SOURCE MATERIAL START

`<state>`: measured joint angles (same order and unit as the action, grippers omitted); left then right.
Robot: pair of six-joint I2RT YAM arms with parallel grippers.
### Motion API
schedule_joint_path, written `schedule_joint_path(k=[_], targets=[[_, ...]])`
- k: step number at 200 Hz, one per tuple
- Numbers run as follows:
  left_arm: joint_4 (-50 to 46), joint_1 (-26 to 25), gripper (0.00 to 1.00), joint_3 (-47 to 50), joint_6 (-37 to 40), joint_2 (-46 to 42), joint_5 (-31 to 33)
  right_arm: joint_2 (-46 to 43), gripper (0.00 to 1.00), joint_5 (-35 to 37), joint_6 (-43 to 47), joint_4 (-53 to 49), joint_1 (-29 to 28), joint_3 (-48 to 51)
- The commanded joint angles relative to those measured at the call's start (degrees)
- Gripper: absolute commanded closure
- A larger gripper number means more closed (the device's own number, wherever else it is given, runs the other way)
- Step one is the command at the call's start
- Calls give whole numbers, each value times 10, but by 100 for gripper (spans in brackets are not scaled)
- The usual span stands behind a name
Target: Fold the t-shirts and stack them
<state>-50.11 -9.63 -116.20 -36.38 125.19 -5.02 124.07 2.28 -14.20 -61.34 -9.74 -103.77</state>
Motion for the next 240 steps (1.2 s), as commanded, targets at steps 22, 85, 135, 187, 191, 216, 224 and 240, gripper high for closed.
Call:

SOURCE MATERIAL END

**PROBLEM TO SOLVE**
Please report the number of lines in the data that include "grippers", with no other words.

**TASK RESULT**
2